▶ [Provided material]
━━━━
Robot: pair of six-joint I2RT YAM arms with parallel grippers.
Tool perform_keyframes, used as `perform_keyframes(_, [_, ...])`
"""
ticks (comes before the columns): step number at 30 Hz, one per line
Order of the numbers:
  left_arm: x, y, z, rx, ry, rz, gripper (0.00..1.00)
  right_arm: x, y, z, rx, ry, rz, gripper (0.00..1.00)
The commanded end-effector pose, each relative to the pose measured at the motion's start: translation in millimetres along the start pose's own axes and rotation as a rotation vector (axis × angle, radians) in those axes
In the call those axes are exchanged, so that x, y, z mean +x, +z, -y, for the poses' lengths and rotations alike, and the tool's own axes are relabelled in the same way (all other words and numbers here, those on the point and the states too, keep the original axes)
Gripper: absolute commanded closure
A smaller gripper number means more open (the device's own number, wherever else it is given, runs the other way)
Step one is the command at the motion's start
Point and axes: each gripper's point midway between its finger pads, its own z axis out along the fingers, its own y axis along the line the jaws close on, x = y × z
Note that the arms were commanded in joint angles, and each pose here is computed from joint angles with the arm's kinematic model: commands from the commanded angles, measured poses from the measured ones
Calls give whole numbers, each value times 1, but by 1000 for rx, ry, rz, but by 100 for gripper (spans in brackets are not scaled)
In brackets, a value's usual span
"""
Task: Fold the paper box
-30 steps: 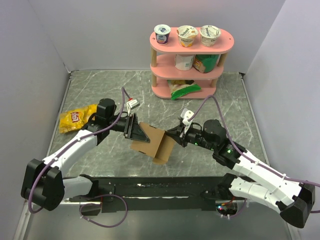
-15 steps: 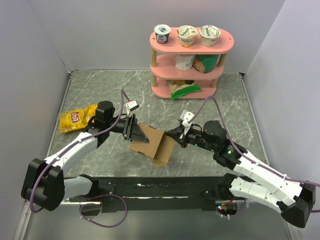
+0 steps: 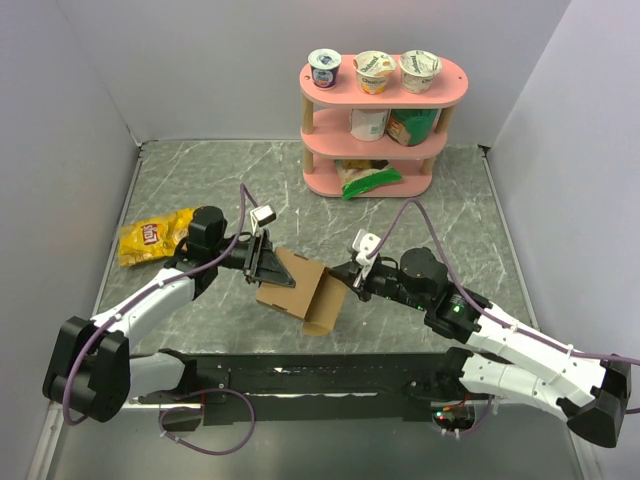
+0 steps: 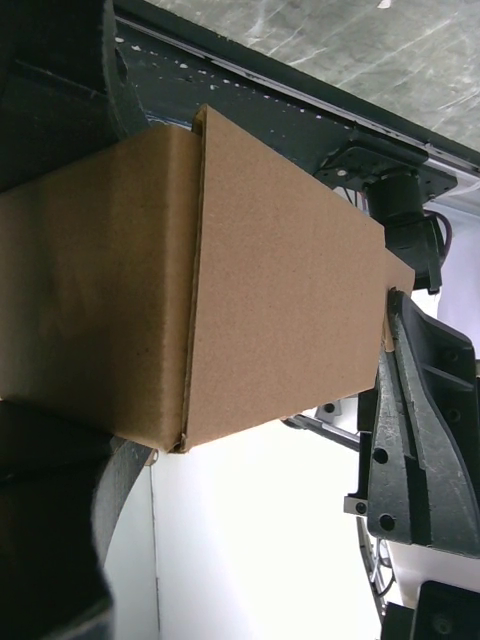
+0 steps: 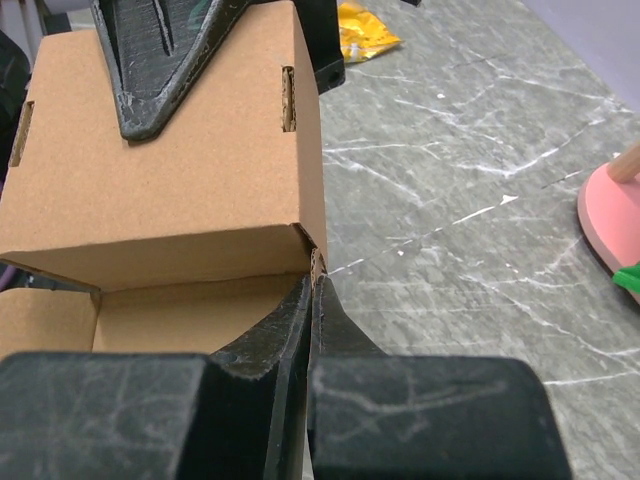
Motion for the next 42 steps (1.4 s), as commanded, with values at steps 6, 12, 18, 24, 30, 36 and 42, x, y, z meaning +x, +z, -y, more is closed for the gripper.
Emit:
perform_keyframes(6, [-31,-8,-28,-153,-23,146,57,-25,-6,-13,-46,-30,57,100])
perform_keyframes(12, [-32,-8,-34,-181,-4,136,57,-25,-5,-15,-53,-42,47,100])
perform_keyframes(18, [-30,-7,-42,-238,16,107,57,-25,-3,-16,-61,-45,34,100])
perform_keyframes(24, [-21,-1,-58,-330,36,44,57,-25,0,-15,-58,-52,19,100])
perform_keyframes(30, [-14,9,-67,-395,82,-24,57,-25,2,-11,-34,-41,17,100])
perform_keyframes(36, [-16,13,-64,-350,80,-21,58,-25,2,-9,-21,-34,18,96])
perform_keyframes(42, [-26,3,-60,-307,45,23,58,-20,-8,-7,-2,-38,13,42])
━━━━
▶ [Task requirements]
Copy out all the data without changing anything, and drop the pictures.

▶ [Solution]
Robot: pair of six-joint I2RT YAM arms with parallel grippers.
Tool perform_keyframes, used as `perform_keyframes(_, [_, ...])`
"""
ticks (comes before the columns): step number at 30 Hz, one per line
Order of the numbers:
  left_arm: x, y, z, rx, ry, rz, gripper (0.00..1.00)
  right_arm: x, y, z, rx, ry, rz, gripper (0.00..1.00)
The commanded end-effector pose, each relative to the pose measured at the motion's start: translation in millimetres along the start pose's own axes and rotation as a rotation vector (axis × angle, radians) in those axes
In the call those axes are exchanged, so that x, y, z mean +x, +z, -y, for the poses' lengths and rotations alike, and the tool's own axes are relabelled in the same way (all other words and numbers here, those on the point and the states too, keep the original axes)
Gripper: absolute commanded closure
A smaller gripper number means more open (the device's own number, wherever else it is given, runs the other way)
Step one is the command at the motion's start
Point and axes: each gripper's point midway between its finger pads, its own z axis out along the fingers, its own y axis along the line the jaws close on, x = y × z
Note that the arms were commanded in joint angles, and each pose here is computed from joint angles with the arm's kinematic model: commands from the commanded angles, measured poses from the measured ones
Calls give whole numbers, each value times 1, but by 1000 for rx, ry, rz, but by 100 for gripper (spans in brackets are not scaled)
In brackets, a value's usual span
"""
Task: Fold the paper box
-30 steps: 
-15 steps: 
+0 steps: 
+0 steps: 
+0 steps: 
Motion for the next 42 steps (1.4 s), as commanded, with values at steps 6, 12, 18, 24, 30, 36 and 42, x, y, z meaning +x, +z, -y, more is closed for the gripper.
Emit:
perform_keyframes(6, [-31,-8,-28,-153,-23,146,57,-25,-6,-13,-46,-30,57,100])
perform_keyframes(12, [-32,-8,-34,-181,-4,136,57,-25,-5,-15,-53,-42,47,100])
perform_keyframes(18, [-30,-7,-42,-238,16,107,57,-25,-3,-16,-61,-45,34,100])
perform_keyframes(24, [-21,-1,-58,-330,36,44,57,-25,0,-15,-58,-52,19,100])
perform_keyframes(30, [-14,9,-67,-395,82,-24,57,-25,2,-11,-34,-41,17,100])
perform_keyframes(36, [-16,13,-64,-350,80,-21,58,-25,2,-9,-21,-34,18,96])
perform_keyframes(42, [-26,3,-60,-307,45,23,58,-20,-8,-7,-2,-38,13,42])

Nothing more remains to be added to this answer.